**About this exercise**
When you spot the word "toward" in a line of the data below, copy that line.

**Given information**

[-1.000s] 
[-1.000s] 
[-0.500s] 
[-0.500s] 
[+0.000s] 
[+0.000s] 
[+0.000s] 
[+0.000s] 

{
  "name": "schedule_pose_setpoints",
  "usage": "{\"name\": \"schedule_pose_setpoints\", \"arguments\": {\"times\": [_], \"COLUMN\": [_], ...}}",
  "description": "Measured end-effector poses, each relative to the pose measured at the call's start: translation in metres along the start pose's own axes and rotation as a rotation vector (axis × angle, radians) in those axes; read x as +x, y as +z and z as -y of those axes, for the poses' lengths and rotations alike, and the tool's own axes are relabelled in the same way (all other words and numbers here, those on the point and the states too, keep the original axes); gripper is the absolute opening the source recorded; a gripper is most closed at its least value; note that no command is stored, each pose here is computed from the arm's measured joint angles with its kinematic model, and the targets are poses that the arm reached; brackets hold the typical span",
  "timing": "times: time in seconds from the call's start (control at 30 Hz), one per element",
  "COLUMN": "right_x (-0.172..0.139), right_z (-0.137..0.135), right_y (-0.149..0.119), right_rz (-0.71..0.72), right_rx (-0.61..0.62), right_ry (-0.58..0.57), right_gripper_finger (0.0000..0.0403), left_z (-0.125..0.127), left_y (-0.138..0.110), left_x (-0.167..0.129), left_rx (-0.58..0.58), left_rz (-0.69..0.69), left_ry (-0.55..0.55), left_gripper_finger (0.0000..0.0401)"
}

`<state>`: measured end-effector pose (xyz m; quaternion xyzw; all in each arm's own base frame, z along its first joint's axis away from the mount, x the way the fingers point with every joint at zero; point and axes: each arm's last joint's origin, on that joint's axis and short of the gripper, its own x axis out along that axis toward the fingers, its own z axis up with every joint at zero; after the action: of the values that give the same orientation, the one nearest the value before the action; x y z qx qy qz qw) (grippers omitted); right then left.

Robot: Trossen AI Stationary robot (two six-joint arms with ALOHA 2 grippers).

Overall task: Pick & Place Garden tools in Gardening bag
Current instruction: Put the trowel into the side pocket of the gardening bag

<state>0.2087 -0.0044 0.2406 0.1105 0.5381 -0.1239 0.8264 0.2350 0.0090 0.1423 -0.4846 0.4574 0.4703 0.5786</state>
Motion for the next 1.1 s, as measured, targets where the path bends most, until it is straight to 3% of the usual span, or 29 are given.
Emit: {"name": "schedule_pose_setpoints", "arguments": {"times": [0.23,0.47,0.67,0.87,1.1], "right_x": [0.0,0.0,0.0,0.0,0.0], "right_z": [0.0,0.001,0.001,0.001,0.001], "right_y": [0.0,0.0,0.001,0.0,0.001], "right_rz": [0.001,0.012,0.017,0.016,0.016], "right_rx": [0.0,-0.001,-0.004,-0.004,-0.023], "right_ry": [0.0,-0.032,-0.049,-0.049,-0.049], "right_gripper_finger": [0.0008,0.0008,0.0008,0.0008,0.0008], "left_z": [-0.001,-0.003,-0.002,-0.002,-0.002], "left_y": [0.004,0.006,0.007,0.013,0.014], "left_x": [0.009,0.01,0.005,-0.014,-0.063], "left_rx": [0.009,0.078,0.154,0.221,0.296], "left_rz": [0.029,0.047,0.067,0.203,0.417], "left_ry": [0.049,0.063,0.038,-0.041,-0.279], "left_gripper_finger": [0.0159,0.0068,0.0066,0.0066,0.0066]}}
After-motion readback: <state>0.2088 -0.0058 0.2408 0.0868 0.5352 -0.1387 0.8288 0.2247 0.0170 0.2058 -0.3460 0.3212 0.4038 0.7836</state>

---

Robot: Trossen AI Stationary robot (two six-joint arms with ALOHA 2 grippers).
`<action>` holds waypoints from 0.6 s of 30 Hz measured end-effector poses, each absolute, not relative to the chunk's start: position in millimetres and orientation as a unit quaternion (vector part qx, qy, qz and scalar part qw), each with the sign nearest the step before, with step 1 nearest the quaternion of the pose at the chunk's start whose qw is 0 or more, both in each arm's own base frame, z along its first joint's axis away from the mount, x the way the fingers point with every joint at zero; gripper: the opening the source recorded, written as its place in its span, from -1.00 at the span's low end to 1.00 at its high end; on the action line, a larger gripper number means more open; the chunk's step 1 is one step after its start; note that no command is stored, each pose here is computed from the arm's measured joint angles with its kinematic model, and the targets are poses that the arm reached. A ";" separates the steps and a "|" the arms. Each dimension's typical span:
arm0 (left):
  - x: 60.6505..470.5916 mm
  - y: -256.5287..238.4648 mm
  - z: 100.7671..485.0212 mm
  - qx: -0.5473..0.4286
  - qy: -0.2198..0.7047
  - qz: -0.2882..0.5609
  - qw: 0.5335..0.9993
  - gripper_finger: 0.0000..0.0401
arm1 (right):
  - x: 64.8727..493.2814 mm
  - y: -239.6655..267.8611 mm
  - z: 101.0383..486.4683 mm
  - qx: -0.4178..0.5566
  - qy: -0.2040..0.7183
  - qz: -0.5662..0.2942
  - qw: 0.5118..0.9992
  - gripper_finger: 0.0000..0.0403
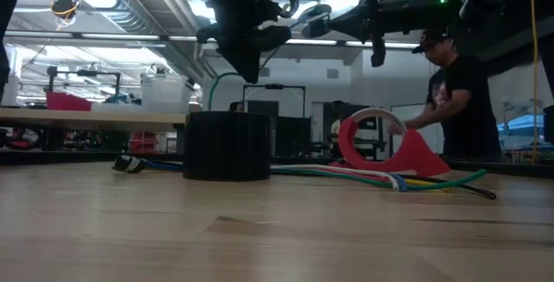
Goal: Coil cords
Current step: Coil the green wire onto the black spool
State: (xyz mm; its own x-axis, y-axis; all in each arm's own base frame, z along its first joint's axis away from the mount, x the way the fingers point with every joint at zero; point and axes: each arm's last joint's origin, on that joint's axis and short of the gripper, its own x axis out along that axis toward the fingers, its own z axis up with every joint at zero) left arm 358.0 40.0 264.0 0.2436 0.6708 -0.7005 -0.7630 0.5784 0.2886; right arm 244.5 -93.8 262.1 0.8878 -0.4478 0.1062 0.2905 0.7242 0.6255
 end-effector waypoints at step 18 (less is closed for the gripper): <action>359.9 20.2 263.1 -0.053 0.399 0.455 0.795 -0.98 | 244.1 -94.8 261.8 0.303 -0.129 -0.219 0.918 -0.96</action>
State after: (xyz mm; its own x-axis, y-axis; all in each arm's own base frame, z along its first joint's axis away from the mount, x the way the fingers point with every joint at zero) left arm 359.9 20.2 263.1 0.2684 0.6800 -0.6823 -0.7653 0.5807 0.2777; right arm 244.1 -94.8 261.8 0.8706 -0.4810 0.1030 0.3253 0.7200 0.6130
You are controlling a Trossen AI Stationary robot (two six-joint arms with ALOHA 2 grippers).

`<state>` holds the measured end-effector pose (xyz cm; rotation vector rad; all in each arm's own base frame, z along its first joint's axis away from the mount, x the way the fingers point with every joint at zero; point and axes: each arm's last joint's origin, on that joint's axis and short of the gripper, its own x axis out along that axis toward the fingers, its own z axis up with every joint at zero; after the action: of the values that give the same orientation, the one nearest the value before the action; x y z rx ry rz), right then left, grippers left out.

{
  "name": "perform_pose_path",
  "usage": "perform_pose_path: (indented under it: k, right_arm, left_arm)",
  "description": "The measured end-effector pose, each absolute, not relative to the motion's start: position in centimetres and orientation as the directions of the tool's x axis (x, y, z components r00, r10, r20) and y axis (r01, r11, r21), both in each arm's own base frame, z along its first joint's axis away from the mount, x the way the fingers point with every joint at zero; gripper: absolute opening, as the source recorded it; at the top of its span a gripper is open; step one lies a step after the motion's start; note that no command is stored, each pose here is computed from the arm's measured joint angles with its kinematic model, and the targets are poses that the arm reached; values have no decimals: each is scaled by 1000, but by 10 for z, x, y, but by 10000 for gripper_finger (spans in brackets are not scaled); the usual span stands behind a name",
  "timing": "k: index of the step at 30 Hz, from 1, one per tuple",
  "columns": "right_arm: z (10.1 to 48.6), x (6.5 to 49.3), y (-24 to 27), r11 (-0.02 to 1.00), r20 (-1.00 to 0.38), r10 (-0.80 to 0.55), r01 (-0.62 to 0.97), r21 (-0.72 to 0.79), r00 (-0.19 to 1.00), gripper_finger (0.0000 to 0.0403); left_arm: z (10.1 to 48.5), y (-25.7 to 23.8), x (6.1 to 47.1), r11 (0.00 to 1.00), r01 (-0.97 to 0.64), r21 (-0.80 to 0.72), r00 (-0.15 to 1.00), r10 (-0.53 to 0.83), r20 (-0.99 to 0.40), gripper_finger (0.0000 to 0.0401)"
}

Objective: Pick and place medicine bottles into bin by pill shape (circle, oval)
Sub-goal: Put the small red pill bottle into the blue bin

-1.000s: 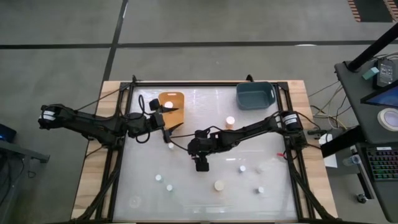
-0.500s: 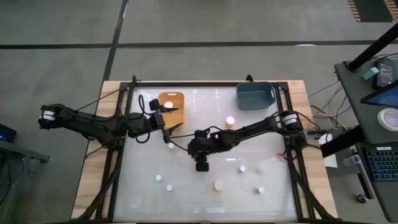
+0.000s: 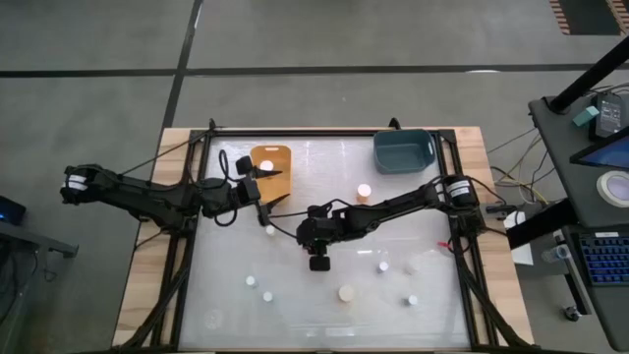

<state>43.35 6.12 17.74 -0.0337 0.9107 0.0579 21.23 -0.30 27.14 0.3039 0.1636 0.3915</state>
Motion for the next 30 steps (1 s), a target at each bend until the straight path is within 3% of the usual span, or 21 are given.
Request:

**Result of the task**
`<state>`: measured end-effector pose (xyz m; quaternion xyzw; all in each arm's own base frame, z along its first joint's axis away from the mount, x the way the fingers point with every joint at zero; point and axes: each arm's last joint's origin, on that joint's axis and short of the gripper, its own x axis out along that axis toward the fingers, its own z axis up with every joint at zero; after the action: of the values that give the same orientation, the one nearest the value before the action; x y z qx qy qz qw) (grippers omitted); right then left.
State: (xyz mm; its own x-axis, y-axis; all in each arm's own base frame, z along its first joint's axis away from the mount, x the way the fingers point with every joint at zero; point and axes: each arm's last joint's origin, on that joint's axis and short of the gripper, its own x axis out along that axis toward the fingers, its own z axis up with every joint at zero) left arm 358.0 40.0 264.0 0.2436 0.6708 -0.7005 -0.7630 0.5784 0.2886; right arm 244.5 -93.8 262.1 0.8878 -0.4478 0.1062 0.2905 0.7242 0.6255
`<state>` holds the measured end-effector pose (xyz cm; rotation vector rad; all in each arm's own base frame, z along its first joint's axis away from the mount, x the way the fingers point with every joint at zero; point and axes: each arm's last joint's origin, on that joint's axis and short of the gripper, its own x axis out along that axis toward the fingers, its own z axis up with every joint at zero; after the action: of the values that give the same orientation, the one nearest the value before the action; x y z rx ry rz), right then left, grippers left out.

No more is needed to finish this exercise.